→ WHAT IS REQUIRED: Print the data below exactly, but only the lines from the one containing "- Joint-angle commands" down to the one containing "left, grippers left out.", inclusive.

Stored data:
....

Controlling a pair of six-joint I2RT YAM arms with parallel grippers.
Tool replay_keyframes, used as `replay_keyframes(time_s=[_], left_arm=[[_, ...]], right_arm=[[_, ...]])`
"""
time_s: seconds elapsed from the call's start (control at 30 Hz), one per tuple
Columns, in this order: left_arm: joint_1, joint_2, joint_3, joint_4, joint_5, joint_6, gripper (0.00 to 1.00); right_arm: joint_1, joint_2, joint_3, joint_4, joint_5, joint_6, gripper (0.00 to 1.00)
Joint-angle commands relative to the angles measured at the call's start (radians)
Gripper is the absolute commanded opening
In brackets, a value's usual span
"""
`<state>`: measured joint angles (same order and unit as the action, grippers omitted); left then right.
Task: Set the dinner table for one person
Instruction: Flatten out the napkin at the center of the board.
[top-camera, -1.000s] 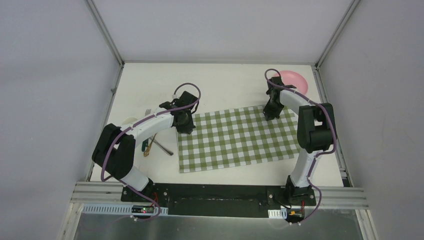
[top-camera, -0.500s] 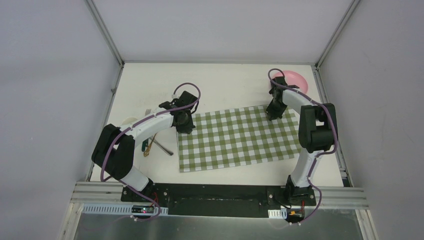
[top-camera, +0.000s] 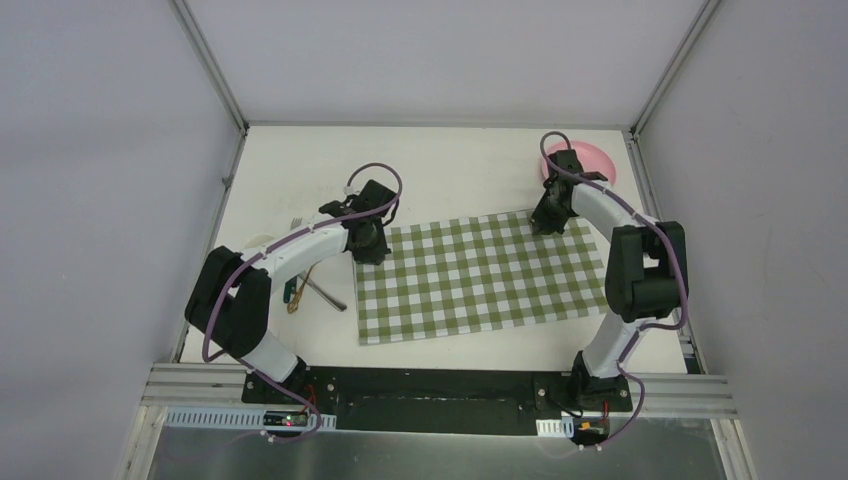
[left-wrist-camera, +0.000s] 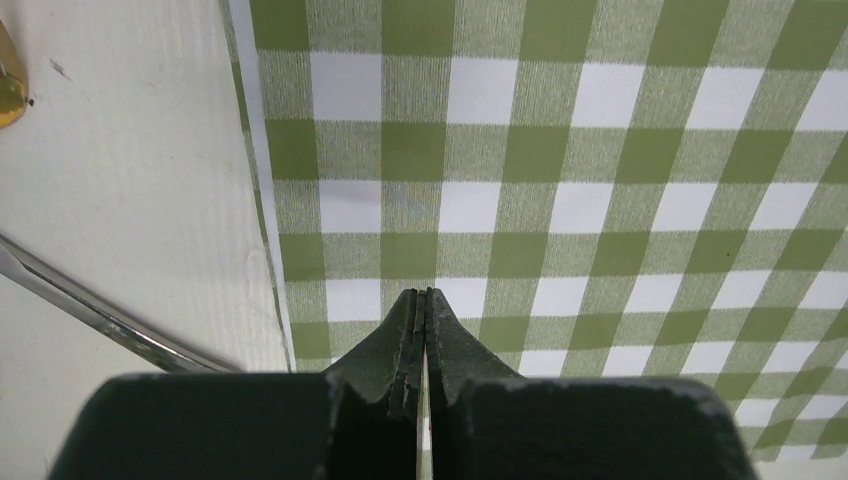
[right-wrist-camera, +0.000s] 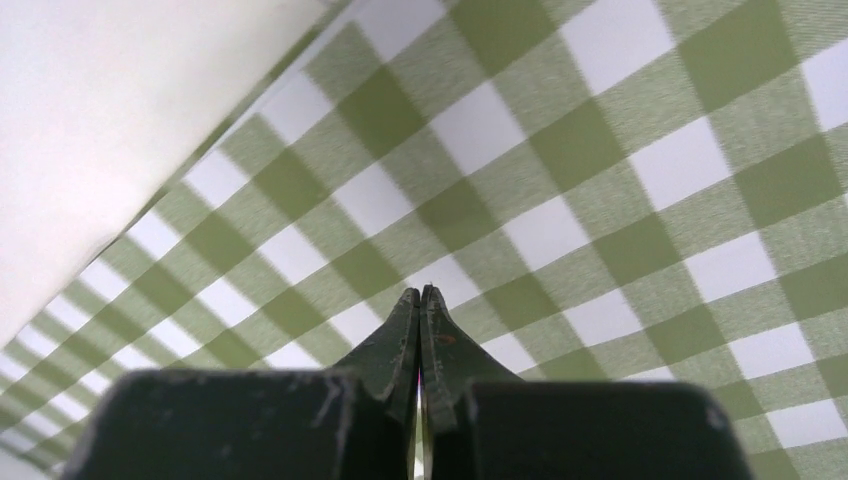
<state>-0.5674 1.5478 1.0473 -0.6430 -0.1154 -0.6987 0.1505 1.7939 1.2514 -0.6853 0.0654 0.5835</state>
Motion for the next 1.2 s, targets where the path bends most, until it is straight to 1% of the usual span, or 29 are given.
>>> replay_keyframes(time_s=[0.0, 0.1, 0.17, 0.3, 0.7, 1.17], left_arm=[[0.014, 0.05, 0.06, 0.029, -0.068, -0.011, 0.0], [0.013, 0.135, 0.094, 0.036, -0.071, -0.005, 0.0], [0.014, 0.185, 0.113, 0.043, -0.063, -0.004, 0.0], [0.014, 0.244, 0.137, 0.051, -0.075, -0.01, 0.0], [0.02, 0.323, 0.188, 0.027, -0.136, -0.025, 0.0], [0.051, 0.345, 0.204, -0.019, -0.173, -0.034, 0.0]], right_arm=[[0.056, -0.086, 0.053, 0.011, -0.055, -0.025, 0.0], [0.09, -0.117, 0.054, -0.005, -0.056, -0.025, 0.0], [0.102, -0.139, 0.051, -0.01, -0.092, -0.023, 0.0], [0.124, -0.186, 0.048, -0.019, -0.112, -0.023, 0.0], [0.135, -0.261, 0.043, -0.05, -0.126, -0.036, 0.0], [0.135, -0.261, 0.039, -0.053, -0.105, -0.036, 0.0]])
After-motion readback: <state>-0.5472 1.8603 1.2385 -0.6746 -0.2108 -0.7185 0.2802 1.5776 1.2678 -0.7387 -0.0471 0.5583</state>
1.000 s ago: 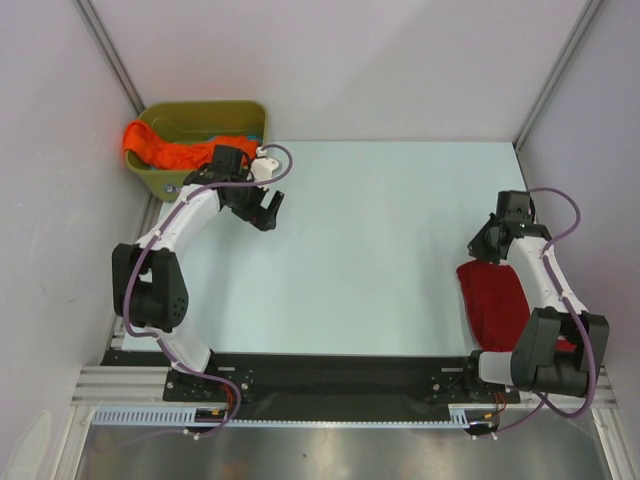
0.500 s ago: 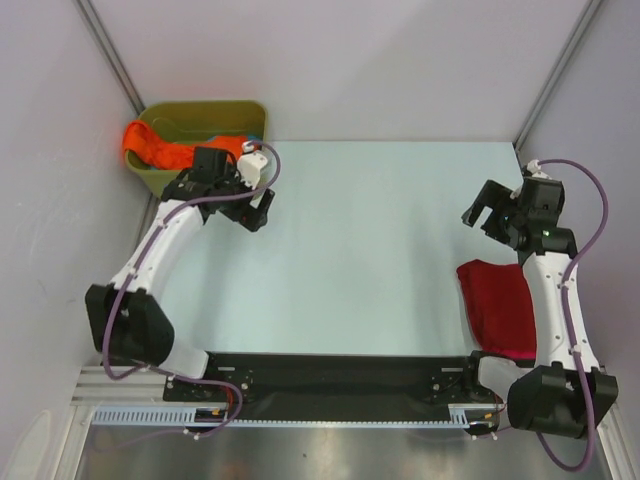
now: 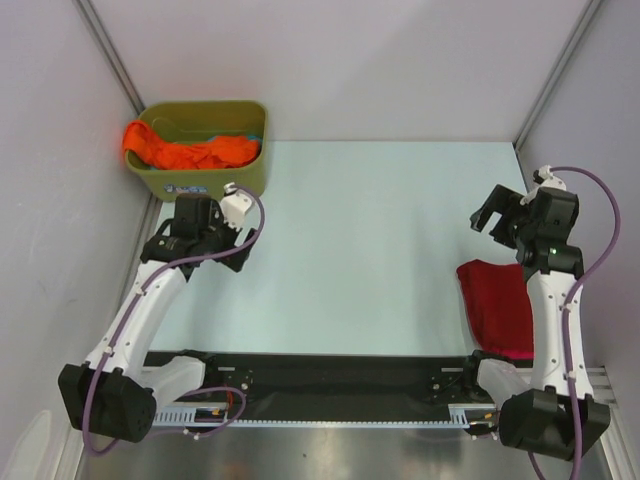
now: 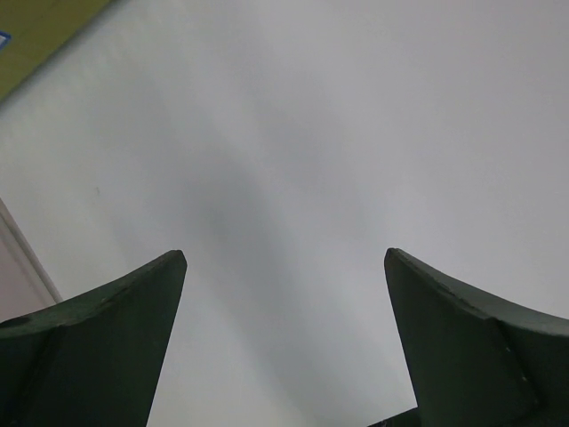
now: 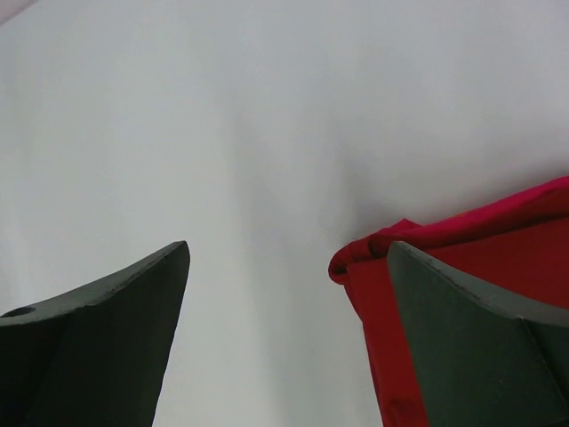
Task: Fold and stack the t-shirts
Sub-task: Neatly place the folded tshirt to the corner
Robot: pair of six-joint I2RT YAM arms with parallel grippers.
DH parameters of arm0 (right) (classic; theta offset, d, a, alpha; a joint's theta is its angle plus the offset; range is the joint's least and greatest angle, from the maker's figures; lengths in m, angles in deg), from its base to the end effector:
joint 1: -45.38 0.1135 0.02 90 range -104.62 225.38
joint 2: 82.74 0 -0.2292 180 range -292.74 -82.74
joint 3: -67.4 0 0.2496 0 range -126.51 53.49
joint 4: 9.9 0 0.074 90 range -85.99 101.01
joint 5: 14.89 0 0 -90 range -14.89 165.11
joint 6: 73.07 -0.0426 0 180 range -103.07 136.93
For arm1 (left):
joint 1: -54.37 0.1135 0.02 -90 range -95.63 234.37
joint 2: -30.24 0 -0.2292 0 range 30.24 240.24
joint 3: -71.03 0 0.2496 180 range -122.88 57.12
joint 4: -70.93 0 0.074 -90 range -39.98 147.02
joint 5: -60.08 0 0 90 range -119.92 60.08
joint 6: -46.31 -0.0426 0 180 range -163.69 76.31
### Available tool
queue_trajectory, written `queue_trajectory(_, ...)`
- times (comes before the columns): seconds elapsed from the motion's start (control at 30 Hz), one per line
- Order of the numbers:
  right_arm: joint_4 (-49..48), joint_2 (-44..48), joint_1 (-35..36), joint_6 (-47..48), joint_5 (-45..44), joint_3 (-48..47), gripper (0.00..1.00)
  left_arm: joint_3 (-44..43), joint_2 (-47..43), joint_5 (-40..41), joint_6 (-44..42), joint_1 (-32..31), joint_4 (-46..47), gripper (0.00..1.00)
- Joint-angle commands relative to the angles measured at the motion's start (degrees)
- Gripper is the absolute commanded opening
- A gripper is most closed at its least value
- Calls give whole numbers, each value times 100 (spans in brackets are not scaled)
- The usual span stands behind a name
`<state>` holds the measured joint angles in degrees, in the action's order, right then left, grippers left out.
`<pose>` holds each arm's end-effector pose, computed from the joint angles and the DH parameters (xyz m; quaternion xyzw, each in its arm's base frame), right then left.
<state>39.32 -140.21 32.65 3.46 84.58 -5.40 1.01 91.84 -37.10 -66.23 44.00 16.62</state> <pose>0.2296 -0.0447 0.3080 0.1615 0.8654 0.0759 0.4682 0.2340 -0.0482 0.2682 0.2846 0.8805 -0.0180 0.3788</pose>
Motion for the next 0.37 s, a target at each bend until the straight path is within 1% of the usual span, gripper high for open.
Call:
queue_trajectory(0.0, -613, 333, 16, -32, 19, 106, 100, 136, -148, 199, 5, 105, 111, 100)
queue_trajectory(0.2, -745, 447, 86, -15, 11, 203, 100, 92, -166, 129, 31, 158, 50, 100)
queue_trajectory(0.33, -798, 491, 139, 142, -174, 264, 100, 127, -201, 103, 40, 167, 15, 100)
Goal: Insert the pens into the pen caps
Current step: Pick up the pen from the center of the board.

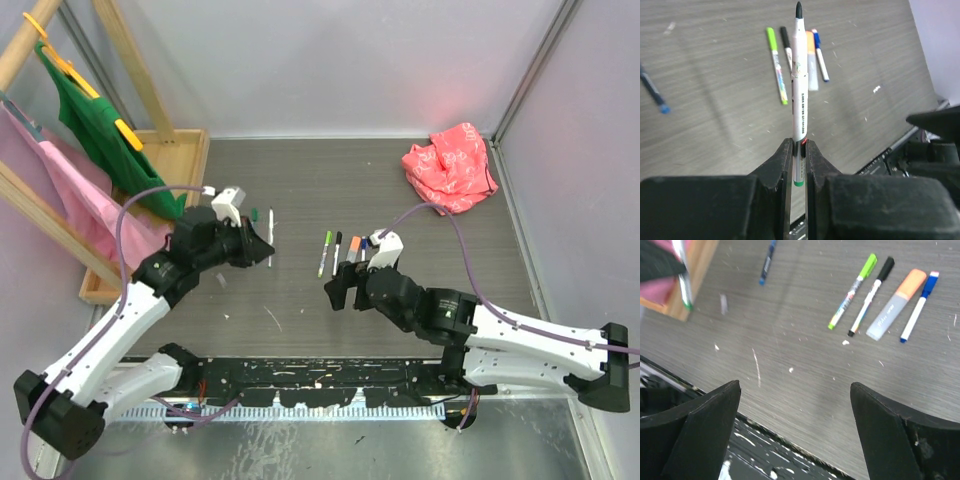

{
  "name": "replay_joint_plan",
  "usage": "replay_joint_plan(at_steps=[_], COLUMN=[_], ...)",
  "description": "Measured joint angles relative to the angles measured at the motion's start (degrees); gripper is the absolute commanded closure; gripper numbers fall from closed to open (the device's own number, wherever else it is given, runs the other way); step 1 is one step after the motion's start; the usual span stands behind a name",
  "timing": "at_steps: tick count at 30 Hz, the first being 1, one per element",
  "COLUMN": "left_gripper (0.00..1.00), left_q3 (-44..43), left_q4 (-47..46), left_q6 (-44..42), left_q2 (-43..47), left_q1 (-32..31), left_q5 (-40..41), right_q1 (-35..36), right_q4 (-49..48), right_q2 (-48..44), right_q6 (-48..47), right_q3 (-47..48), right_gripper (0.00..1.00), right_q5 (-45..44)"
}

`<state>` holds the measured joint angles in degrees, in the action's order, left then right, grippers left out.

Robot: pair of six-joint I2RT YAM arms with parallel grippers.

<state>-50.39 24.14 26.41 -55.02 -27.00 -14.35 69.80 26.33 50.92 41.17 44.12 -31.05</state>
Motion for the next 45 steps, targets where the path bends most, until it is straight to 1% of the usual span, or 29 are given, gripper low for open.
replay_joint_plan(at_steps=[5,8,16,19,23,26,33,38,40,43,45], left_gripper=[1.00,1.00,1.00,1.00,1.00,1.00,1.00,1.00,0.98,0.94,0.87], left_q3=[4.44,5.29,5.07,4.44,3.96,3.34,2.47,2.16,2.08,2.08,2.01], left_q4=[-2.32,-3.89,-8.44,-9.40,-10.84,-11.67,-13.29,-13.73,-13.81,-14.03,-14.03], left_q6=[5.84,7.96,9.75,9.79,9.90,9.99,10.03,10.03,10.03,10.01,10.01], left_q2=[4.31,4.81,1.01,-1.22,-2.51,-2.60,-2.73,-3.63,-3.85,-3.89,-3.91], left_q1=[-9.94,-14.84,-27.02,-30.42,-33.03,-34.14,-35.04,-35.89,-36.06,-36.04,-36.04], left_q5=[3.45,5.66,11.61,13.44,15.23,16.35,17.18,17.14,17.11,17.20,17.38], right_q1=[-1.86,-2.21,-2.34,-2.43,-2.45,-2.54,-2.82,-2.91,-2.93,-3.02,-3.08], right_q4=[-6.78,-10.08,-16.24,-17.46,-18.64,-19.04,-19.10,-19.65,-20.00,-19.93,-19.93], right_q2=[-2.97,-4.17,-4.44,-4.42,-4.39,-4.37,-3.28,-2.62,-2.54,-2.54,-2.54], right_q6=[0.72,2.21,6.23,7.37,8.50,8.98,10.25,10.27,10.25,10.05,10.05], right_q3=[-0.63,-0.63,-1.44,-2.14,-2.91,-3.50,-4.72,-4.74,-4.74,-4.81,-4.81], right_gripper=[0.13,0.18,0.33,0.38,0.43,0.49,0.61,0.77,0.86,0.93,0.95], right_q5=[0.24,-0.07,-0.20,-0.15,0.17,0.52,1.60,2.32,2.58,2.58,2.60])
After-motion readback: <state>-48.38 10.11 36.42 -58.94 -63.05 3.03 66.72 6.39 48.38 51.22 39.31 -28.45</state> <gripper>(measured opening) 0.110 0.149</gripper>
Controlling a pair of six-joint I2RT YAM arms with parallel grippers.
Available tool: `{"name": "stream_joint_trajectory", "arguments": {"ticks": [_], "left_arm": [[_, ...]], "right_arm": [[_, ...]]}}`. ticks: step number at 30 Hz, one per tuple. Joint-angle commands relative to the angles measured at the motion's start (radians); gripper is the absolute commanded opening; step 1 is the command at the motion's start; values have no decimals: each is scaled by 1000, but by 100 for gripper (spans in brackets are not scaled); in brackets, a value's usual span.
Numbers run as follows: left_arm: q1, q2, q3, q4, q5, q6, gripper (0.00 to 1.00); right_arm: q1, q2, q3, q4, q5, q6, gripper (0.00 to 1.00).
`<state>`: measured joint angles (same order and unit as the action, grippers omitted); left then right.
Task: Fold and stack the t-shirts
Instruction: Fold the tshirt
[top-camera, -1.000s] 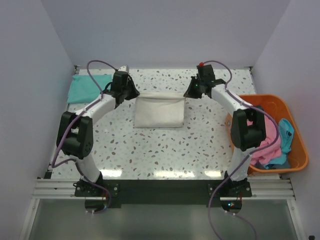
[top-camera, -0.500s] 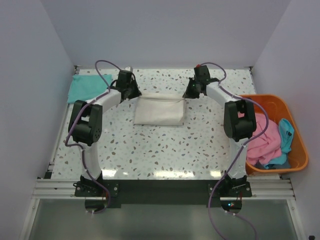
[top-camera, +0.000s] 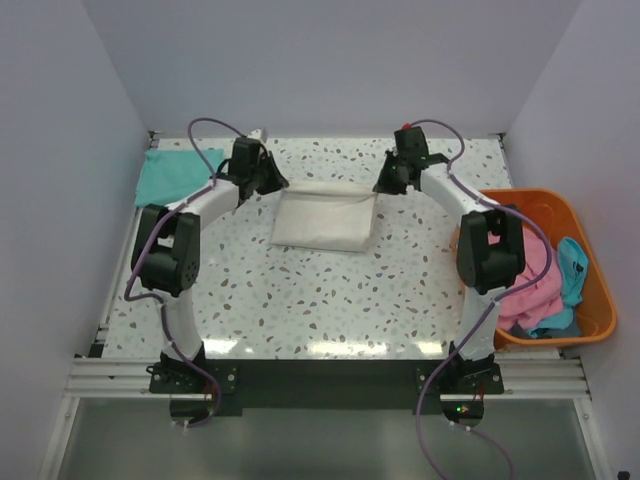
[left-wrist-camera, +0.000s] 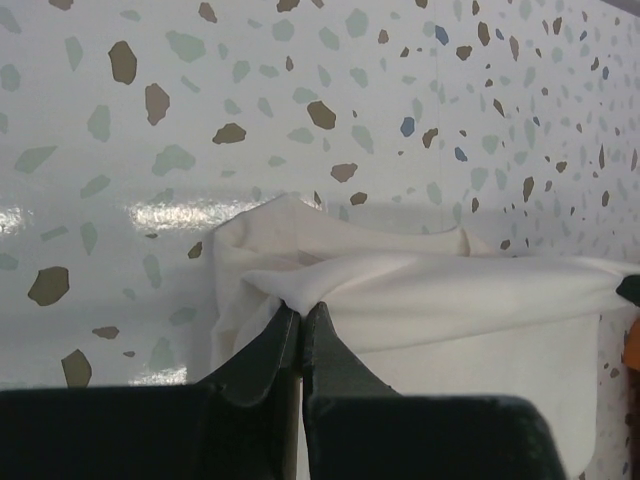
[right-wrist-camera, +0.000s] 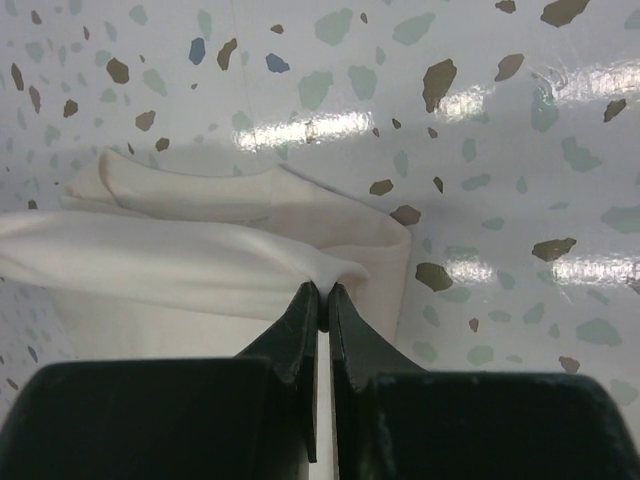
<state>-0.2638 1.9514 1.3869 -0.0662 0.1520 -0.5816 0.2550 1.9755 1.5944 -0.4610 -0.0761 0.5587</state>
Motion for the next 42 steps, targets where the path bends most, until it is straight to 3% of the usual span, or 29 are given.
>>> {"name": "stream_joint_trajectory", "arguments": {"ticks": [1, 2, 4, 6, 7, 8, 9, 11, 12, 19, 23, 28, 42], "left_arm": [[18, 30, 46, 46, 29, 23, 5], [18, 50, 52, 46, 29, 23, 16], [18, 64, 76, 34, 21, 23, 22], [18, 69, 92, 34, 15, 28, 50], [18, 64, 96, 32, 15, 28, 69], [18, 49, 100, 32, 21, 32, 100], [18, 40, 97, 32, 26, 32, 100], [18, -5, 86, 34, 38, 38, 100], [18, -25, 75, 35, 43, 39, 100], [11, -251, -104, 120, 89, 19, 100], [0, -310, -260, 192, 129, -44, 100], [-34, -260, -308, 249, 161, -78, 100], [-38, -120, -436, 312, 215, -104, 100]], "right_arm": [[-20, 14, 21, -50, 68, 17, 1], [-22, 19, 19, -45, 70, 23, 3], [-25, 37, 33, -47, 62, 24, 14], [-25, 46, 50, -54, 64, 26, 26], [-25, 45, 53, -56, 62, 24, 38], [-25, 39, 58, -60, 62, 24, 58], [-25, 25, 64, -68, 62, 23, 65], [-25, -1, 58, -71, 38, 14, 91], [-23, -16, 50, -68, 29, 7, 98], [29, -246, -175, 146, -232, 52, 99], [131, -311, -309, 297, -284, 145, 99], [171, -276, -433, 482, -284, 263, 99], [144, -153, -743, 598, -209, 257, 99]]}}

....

→ SOLUTION TO THE EXERCISE:
- Joint-angle commands relative to the angles measured at the motion's start (degrees)
- Gripper is the absolute commanded opening
- A gripper is most closed at its least value
- Calls give whole numbers, each value times 100 (spans in brackets are not scaled)
- The usual span stands behind a name
`<state>` holds the measured joint angles in degrees, in the action's order, right then left, grippers left out.

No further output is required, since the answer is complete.